No matter how hard I try not to intervene when my children fight, I somehow always end up playing the role of a referee in the never-ending game of “Guess who really started it.” Nowadays, whenever I get roped in, I try to help them resolve the issue without agreeing with either one on who is at fault. I point out their respective faults and ask them to apologize to one another because, in the past, no matter how fairly I judge the situation, it is always deemed “unfair!”

 

Golden rule

 

There’s also the golden rule for parents with several kids: Never compare. Comparing, even with the best of intentions—such as inspiring one child to be as good as the other—rarely serves its purpose and even causes more problems.

 

Going back to intervening— until recently, I would usually tell my older child that she should be more understanding because she is older than her siblings. But now I avoid saying such things so as not to create resentment and frustration.

 

Instead, I try to establish the same point but through positive reinforcement. When I see her acting like a caring and understanding “ate,” I let her know how much appreciated is her behavior and that I would love to see it on a regular basis.

 

5) Set limits, rules and consequences and then… let them go.

 

After all is said and done, it still boils down to the children themselves—how they would reach their maturity level and self control. So, after all the teaching about cooperation and understanding are exercised, if they are still at it, the only thing left to do is to lay down the parameters and rules on how they can argue—and explain the consequences if they commit violations.

 

Most kids will absorb the “ground rules” and keep within its limits. In our home, the number one rule is no hitting/hurting each other, no hurtful words, and no shouting at one another.

 

Resolving their problems

 

Left on their own, they eventually end up resolving their own problems. Or, sometimes, a little time apart and they forget that they were arguing and are soon looking for one another to share an interesting story or discovery.

 

I also recently discovered that, given the right motivation, siblings learn to stop fighting. The threat of being grounded, if they fought, regardless of whose fault it is, worked wonders during one particularly long day. Now I have a card that I save for special occasions.

 

Initially, when I started researching for today’s topic, I wanted to find out how I could nip this behavior in the bud completely. However, I realized that not only is it impossible to have a relationship without any conflict, it is also usually a sign of bigger problems—such as having one party being bullied into submission all the time.

 

It could also be apathy or a complete lack of interest in relating to each other.
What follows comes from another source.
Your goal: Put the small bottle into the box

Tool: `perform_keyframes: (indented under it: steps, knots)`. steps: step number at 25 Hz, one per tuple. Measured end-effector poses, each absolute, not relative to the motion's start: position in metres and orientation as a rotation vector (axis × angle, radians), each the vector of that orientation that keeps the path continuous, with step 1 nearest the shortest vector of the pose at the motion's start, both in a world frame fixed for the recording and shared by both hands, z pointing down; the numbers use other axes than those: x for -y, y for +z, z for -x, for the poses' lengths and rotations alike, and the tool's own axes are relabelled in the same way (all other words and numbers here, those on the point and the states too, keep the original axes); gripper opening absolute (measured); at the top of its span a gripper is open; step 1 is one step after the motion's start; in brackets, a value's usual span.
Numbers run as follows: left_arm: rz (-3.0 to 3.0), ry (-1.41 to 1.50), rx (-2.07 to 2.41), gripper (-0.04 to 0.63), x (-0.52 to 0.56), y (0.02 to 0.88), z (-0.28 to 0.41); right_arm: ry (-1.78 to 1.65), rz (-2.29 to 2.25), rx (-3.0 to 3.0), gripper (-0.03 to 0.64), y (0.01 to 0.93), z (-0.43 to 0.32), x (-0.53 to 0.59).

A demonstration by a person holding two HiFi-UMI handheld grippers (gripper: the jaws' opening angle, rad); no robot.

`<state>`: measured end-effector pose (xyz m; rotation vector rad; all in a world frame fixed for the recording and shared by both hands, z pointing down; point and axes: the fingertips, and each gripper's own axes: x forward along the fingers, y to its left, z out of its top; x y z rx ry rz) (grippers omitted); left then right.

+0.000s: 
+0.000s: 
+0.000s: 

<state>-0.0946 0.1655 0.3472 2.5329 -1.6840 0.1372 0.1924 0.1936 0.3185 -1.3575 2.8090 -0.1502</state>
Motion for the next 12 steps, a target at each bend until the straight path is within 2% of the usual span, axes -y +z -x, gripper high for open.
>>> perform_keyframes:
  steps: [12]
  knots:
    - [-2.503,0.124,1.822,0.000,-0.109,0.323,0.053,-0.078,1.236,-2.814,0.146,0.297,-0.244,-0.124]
So, choosing between the bigger problems and a little bit of arguing, I’ve decided to simply accept the latter.

 

I’ve learned to see their conflicts as part of a healthy relationship. I’ve also learned to give up trying to treat them equally and fairly and, instead, strive to meet their individual needs so they do not get jealous and resent the other.

 

And lastly, I’ve also learned about the wonderful effects of a good pair of earplugs.